Samba Mapangala is a Congolese singer and bandleader who has been based in Kenya for most of his five-decade musical career, most notably there creating and leading Virunga, which has been one of the most popular bands in East Africa for more than 35 years.  

He was born in Matadi in what is now the Democratic Republic of Congo. He moved to Kinshasa, where he finished secondary school, in the early 1970s (or in 1977 according to one source, but that year is contradicted by other information in the same and other sources).  After finishing school he was a member of several 1970s Kinshasa bands: he sang with Super Tukina who recorded his first hit, "Satonge," then he joined Super Bella Bella alongside Jean Bosco and Mongoley, a guitarist formerly of Orchestre Lipua Lipua, and he also played with Bariza and Saka Saka.

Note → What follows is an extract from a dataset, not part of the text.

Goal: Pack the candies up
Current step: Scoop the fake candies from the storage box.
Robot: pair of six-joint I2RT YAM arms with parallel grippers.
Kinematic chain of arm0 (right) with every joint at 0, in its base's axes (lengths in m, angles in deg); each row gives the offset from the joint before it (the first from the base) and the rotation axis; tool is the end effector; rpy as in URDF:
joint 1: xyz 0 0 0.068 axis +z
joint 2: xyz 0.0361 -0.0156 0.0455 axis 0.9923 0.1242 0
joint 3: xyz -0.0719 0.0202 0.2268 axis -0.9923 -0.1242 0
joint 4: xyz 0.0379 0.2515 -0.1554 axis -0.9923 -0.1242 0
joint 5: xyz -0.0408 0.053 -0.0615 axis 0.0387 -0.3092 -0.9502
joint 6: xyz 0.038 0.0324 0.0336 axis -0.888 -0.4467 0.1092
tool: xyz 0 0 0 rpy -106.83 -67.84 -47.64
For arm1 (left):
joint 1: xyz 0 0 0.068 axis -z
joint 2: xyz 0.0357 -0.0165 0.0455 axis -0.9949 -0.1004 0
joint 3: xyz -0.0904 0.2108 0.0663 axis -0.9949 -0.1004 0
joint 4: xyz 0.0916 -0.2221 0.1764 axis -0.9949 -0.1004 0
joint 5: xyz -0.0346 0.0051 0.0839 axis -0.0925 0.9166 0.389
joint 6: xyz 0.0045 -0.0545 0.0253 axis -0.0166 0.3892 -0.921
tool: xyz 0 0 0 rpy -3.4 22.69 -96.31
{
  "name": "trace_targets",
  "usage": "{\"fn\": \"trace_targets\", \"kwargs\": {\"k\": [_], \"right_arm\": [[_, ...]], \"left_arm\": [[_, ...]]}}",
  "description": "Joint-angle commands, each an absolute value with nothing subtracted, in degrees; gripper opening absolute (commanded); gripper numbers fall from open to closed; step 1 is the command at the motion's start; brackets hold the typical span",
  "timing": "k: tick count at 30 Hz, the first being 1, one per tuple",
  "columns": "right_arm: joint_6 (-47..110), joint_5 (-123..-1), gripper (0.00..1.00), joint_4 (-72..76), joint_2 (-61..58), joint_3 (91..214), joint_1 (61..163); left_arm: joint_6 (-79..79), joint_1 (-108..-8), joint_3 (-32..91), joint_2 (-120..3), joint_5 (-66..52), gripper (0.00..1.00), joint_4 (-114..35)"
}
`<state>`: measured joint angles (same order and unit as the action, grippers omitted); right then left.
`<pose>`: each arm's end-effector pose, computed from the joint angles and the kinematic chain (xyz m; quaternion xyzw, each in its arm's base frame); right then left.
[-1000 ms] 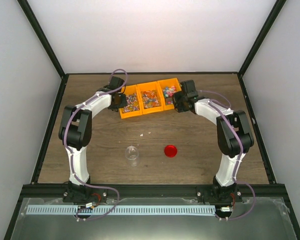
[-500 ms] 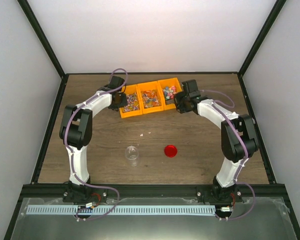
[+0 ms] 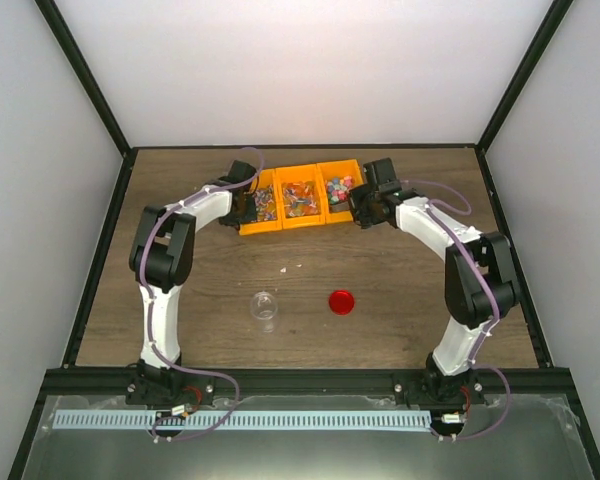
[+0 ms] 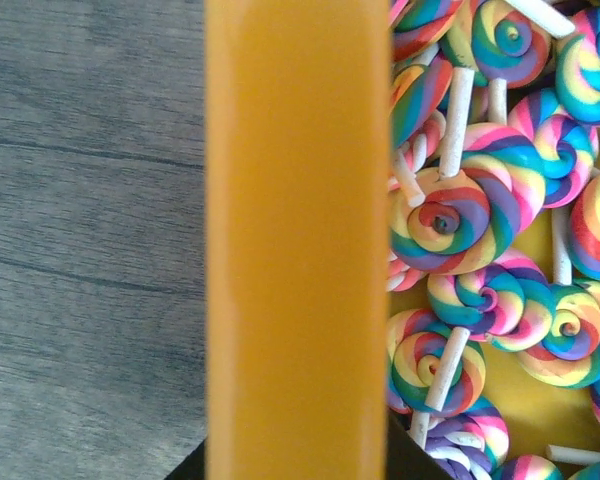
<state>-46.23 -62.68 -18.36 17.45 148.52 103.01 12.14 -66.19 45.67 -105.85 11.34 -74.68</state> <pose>0.3884 0.1481 0.1667 0.4813 0.8024 0.3099 0.1687 0.4357 -0.1338 0.0848 -0.0614 0.9757 0.0126 0.2101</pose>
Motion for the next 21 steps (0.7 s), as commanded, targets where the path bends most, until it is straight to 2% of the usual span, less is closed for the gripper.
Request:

Mapangala moved to Uganda in 1975 where he and some other Congolese musicians formed the Les Kinois band. They moved to Nairobi in 1977. He formed a new band, the Orchestra Virunga, in 1981. The band is named after Virunga volcano located in Congo.
 
Orchestra Virunga released their first album, It's Disco Time with Samba Mapangala in 1982. In the early 1990s the group gained some international popularity through album releases like Virunga Volcano and Feet on Fire. 
 
He has continued to record, and is still one of the leading musicians in East Africa. He is now based in the United States . Mapangala began performing with Occidental Brothers Dance Band International in the fall of 2009.

Mapangala is considered one of the golden era of Kenyan Lingala music acts alongside Les Mangelepa, Baba Gaston and Super Mazembe. 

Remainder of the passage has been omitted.